According to Gartner, the hardware giant currently holds 25.1% of the worldwide server market in revenues, up 3.2% from the same period last year.
However, Errol Rasit, Gartner’s research director for Data Center Dynamics, told CBR this could change as leading Chinese players target "hyperscale customers" in mature markets with servers that have similar features as more expensive ones from HP.
"Probably HP’s biggest challenge is to look at how to compete with the emerging vendors from the far east, typically Chinese organisations like Huawei and Lenovo, but also manufacturers headquartered in Tawain like Quanta, who have hit the headlines recently because they are selling custom system designs to companies like Facebook for example," he told CBR in a briefing.
"The reason why a Facebook or a Twitter has chosen what we class as ‘self-build’ servers is that they want to reduce the cost of delivering the service to their customer.
"So if HP is to grow in this marketplace, it’s going to affect their profitability because it’s an absolute margin opportunity. It is basically transitioning to a lower cost model.
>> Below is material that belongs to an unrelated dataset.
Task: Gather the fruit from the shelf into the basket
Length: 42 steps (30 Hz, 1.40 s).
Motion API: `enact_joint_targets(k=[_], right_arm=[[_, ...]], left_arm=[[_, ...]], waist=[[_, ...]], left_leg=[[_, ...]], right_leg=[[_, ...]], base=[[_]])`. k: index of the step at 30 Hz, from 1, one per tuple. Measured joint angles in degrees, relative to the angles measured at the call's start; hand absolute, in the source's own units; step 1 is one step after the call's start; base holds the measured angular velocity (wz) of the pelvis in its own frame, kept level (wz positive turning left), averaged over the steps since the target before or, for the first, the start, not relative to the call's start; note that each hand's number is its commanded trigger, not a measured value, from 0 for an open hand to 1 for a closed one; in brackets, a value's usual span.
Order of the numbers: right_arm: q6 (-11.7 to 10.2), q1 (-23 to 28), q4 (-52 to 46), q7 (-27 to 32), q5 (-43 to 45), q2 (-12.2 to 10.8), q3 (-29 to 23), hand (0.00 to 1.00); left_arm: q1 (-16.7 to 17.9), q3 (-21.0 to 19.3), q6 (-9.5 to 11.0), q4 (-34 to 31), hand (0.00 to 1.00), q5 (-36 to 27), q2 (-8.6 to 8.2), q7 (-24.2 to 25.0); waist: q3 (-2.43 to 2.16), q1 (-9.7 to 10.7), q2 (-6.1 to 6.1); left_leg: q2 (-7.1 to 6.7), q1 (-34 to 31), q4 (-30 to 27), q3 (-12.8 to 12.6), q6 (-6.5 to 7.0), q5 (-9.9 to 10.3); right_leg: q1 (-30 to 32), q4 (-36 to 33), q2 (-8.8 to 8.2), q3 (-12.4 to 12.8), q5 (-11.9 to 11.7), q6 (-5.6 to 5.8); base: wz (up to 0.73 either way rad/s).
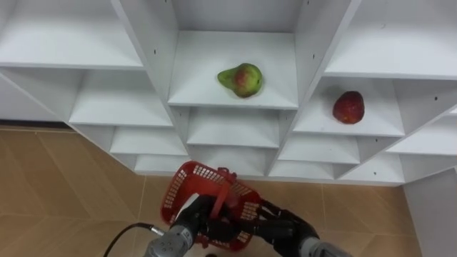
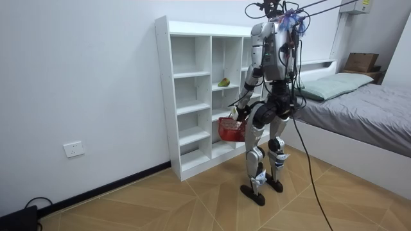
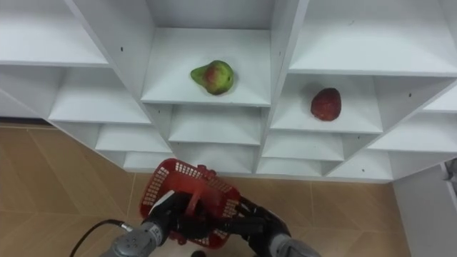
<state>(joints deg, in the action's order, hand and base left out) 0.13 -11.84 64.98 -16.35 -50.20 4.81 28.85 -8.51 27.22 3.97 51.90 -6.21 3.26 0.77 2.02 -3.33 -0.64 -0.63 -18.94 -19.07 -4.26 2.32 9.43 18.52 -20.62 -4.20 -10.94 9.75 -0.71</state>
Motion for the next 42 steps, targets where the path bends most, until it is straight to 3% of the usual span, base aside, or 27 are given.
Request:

Therefore HP has to keep its investors happy that it can transition to those sort of markets and be successful in enough volume in order to maintain profitability."
He added: "But the bigger challenge for HP is that as the larger more traditional customers, like the banks, finance industry and government start to consider purchasing systems at lower cost points and perhaps consider alternative suppliers, than that will threaten obviously their mainstream server business and profitability."
HP this week released its ProLiant Gen 9 series, an upgrade from its current Gen8 stock, which it claims assures faster deployment, lower operational costs, increased storage space and ease-of-use.
Other Gen9 servers will be released over the next 18 months, with the current DL360e and 380e rebranded as the 160 and 180.